Despite a winter in which temperatures in Augusta reached a new record low, natural gas providers say prices to heat homes remain relatively stable.
If only the same could be said for propane.
“We have been able to get all we need, but the price has gone through the roof and it is not a local issue, it is a national problem,” said Virginia Lippert, owner of Dixie Liquid Petroleum Gas of Augusta on Washington Road.
Lippert’s staff said prices have jumped to $4.29 a gallon from $2.79 a week ago because of shortages in the Midwest that have forced 24 states to declare energy emergencies.
The order loosens transportation rules to allow out-of-state truckers to drive longer hours to make needed deliveries, but Lippert said it has also resulted in people calling and visiting her office nonstop to get tanks refilled.
Despite new rates being faxed in every few hours, Lippert said there is no need to panic and that her customers, even those on fixed incomes, are choosing to ride out the increase.
“I have been here 50 years and seen shortages and droughts, but this is the highest price we have ever charged and the highest cost we have ever paid for propane,” Lippert said. “This is just unheard of.”
There is good news for some area customers.
Georgia Natural Gas reported last week that it has not seen any recent increase in late bills or requests for payment arrangements, and that prices are “still relatively low” compared to 2006, when natural gas cost homeowners $1.80 per therm.
“Still no changes in the marketplace,” Lewis said of Georgia Natural Gas prices.
In Novemeber, Lewis reported prices as low as 52 cents per therm.
SCANA Energy officials said its commodity price of natural gas has increased 27 percent since the first of the month. Augusta set a new record low Jan. 7 when temperatures dropped to 12 degrees, and another blast of cold air, and possibly snow, is forecast Tuesday.

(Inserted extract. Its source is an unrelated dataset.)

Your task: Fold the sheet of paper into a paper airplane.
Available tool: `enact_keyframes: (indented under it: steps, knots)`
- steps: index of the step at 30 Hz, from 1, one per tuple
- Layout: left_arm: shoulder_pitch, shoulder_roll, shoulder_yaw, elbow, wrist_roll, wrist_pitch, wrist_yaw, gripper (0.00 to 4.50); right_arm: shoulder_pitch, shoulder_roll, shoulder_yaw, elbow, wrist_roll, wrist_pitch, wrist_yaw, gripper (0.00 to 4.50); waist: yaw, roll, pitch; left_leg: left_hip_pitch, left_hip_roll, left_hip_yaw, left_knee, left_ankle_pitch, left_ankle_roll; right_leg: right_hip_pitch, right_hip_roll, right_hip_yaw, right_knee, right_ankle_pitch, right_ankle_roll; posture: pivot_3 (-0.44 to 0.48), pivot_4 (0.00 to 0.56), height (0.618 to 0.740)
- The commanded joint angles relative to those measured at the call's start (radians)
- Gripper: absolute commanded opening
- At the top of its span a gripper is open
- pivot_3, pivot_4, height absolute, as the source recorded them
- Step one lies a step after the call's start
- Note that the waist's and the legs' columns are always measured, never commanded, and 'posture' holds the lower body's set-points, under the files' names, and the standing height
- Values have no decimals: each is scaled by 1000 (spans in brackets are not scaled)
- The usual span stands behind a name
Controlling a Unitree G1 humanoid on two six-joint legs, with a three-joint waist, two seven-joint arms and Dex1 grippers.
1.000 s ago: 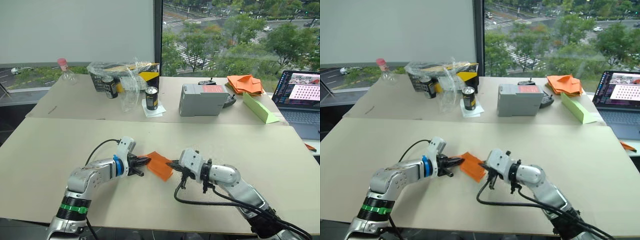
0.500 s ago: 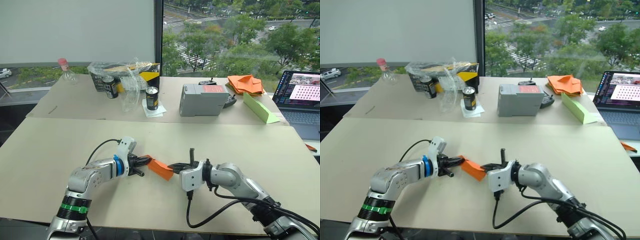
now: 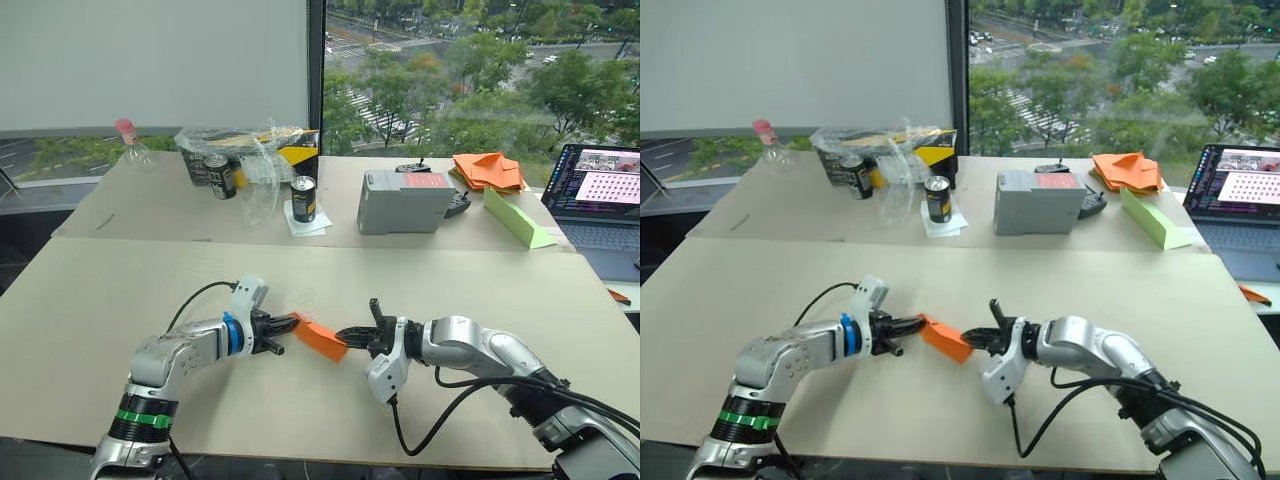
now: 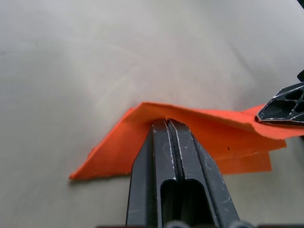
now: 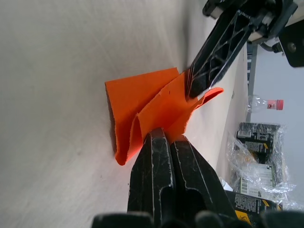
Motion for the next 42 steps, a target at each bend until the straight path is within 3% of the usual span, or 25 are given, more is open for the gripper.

“We have seen some upward movement in the commodity price of natural gas, however in our state’s deregulated natural gas market, we have fixed rate plans that protect against price spikes,” said Simone McKinney, spokeswoman for SCANA Energy, which in Georgia has 460,000 customers. “The majority of our customers are on fixed rate plans and if they’re locked in through the winter, they won’t be impacted by any price increases. Our variable customers have rates that are in effect until Feb. 5.”